Prediction of new outlinks for focused Web crawling
- URL: http://arxiv.org/abs/2111.05062v2
- Date: Wed, 10 Nov 2021 20:33:34 GMT
- Title: Prediction of new outlinks for focused Web crawling
- Authors: Thi Kim Nhung Dang (1), Doina Bucur (1), Berk Atil (2), Guillaume
Pitel (3), Frank Ruis (1), Hamidreza Kadkhodaei (1), and Nelly Litvak (1 and
4) ((1) University of Twente, The Netherlands, (2) Bogazici University,
Turkey, (3) Exensa, France, (4) Eindhoven University of Technology, The
Netherlands)
- Abstract summary: This work provides a methodology for detecting new links effectively using a short history.
We provide statistical models for three targets: the link change rate, the presence of new links, and the number of new links.
A notable finding is that, if the history of the target page is not available, then our new features, that represent the history of related pages, are most predictive for new links in the target page.
- Score: 0.0
- License: http://creativecommons.org/licenses/by/4.0/
- Abstract: Discovering new hyperlinks enables Web crawlers to find new pages that have
not yet been indexed. This is especially important for focused crawlers because
they strive to provide a comprehensive analysis of specific parts of the Web,
thus prioritizing discovery of new pages over discovery of changes in content.
In the literature, changes in hyperlinks and content have been usually
considered simultaneously.

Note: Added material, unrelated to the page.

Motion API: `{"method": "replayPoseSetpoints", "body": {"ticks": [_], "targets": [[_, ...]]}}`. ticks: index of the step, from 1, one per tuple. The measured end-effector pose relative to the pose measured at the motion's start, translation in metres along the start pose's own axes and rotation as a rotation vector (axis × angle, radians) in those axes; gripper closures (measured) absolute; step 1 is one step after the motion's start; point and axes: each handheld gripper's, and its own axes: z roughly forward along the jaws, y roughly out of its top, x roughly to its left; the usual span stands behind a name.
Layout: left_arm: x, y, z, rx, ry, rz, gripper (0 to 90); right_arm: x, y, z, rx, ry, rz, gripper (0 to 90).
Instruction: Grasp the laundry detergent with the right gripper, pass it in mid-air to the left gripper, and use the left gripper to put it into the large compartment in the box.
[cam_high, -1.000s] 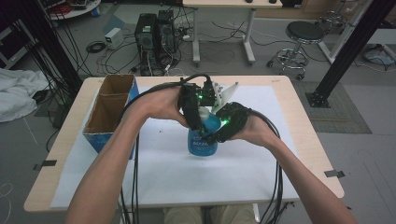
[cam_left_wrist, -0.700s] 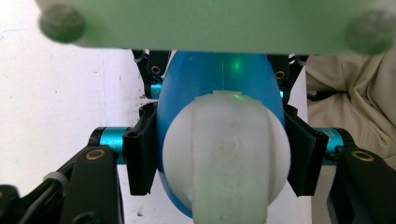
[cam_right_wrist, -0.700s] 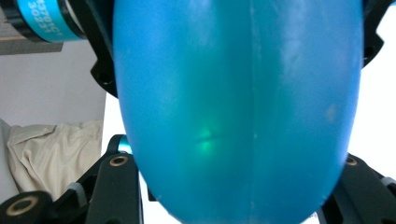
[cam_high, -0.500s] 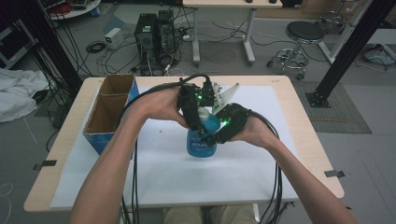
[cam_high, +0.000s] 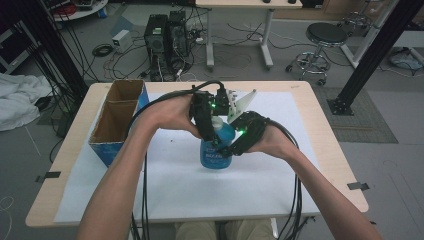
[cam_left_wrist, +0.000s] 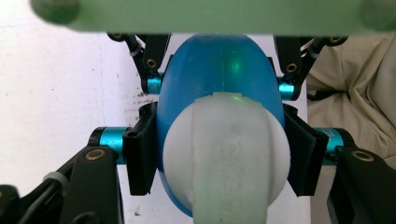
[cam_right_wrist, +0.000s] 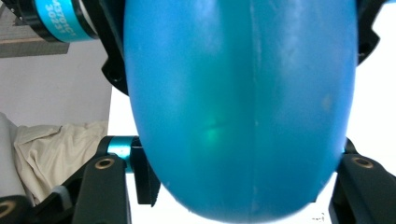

However, there is also evidence suggesting that
these two types of changes are not necessarily related. Moreover, many studies
about predicting changes assume that long history of a page is available, which
is unattainable in practice. The aim of this work is to provide a methodology
for detecting new links effectively using a short history. To this end, we use
a dataset of ten crawls at intervals of one week. Our study consists of three
parts. First, we obtain insight in the data by analyzing empirical properties
of the number of new outlinks. We observe that these properties are, on
average, stable over time, but there is a large difference between emergence of
hyperlinks towards pages within and outside the domain of a target page
(internal and external outlinks, respectively). Next, we provide statistical
models for three targets: the link change rate, the presence of new links, and
the number of new links. These models include the features used earlier in the
literature, as well as new features introduced in this work. We analyze
correlation between the features, and investigate their informativeness. A
notable finding is that, if the history of the target page is not available,
then our new features, that represent the history of related pages, are most
predictive for new links in the target page. Finally, we propose ranking
methods as guidelines for focused crawlers to efficiently discover new pages,
which achieve excellent performance with respect to the corresponding targets.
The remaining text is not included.